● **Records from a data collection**
○ ○ ○ ○

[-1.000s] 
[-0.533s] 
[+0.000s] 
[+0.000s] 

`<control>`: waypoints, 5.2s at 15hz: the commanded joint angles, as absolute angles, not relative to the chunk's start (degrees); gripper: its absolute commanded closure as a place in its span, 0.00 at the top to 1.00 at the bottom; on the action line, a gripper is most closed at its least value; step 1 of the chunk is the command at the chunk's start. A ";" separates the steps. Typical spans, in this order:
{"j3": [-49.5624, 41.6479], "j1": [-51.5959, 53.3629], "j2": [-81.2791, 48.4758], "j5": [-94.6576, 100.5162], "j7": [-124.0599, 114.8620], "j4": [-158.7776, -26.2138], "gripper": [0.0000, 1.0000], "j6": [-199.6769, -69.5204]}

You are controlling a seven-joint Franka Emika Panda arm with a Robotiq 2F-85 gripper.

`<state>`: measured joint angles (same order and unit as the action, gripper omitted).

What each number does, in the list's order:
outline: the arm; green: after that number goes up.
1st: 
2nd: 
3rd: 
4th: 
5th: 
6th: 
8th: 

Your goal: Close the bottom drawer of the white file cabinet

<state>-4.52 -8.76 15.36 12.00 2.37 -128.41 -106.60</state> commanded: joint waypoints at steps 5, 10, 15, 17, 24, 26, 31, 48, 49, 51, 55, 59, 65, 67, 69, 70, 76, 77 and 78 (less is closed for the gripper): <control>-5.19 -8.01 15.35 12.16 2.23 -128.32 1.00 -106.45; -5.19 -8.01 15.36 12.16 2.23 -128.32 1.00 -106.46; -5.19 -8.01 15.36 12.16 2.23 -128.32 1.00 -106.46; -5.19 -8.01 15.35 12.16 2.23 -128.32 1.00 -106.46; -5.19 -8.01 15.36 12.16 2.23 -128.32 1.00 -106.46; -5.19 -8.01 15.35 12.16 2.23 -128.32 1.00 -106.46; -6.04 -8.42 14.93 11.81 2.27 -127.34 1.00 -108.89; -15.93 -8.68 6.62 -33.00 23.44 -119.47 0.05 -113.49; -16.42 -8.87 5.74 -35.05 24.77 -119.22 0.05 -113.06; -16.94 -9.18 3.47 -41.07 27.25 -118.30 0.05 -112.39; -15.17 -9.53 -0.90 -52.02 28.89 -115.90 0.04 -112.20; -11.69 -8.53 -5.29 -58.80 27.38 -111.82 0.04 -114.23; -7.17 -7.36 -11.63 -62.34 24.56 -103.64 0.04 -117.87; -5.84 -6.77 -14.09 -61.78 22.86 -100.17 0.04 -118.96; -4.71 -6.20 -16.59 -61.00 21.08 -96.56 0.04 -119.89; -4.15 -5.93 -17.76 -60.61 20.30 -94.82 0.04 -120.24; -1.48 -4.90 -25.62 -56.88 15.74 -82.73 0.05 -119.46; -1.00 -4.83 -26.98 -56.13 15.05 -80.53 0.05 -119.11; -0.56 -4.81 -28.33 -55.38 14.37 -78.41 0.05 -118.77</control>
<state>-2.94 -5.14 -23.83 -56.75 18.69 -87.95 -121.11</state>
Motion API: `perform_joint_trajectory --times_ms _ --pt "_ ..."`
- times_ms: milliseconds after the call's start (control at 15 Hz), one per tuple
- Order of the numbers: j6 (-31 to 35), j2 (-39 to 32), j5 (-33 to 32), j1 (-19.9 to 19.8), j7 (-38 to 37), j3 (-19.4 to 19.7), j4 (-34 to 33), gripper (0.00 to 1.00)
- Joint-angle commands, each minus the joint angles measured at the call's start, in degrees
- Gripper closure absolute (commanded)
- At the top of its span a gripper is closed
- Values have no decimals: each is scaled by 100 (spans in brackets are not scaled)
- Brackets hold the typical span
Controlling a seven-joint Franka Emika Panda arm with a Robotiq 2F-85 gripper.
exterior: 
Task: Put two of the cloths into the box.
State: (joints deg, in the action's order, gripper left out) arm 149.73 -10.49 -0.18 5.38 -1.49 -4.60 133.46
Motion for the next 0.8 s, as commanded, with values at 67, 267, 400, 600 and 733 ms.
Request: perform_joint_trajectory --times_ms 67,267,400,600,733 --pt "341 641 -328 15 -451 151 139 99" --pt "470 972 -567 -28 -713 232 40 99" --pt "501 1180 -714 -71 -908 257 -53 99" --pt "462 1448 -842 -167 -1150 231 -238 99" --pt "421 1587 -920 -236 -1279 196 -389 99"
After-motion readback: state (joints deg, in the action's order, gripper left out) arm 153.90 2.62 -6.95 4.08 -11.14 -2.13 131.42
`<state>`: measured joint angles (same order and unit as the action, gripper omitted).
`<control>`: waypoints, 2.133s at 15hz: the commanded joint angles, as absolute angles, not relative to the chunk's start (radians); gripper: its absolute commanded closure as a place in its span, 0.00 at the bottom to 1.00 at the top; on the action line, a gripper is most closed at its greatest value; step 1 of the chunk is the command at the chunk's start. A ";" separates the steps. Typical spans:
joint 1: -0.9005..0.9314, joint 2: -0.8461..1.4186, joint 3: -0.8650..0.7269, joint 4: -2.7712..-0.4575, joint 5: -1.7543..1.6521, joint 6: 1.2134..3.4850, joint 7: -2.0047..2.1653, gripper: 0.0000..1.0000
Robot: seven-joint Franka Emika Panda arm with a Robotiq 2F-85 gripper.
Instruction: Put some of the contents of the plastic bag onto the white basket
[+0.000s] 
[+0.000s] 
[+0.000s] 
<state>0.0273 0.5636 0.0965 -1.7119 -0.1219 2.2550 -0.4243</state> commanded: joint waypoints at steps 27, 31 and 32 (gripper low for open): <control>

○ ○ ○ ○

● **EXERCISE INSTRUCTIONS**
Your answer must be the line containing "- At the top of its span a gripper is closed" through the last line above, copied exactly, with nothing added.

● **RESPONSE TO THE EXERCISE**
- At the top of its span a gripper is closed
- Values have no decimals: each is scaled by 100 (spans in brackets are not scaled)
- Brackets hold the typical span
Controlling a seven-joint Franka Emika Panda arm with a Robotiq 2F-85 gripper.
exterior: 
Task: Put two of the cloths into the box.
State: (joints deg, in the action's order, gripper left out) arm 149.73 -10.49 -0.18 5.38 -1.49 -4.60 133.46
Motion for the next 0.8 s, as commanded, with values at 67, 267, 400, 600 and 733 ms.
Request: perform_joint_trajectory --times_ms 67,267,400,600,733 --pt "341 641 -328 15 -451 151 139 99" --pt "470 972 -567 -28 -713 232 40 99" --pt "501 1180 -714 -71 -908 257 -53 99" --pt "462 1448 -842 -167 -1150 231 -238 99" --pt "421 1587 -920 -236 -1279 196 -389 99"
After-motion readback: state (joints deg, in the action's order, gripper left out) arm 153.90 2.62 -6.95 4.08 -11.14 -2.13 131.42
`<state>`: measured joint angles (same order and unit as the action, gripper omitted).
`<control>`: waypoints, 2.133s at 15hz: the commanded joint angles, as absolute angles, not relative to the chunk's start (radians); gripper: its absolute commanded closure as a place in its span, 0.00 at the bottom to 1.00 at the top; on the action line, a gripper is most closed at its greatest value; step 1 of the chunk is the command at the chunk's start. A ";" separates the steps. Typical spans:
joint 1: -0.9005..0.9314, joint 2: -0.8461..1.4186, joint 3: -0.8650..0.7269, joint 4: -2.7712..-0.4575, joint 5: -1.7543..1.6521, joint 6: 1.2134..3.4850, joint 7: -2.0047..2.1653, gripper: 0.0000..1.0000
Robot: seven-joint Franka Emika Panda arm with a Robotiq 2F-85 gripper.
Instruction: Put some of the contents of the plastic bag onto the white basket
[+0.000s] 
[+0.000s] 
[+0.000s] 
<state>0.0273 0.5636 0.0965 -1.7119 -0.1219 2.2550 -0.4243</state> commanded: joint waypoints at steps 27, 31 and 32 (gripper low for open): <control>

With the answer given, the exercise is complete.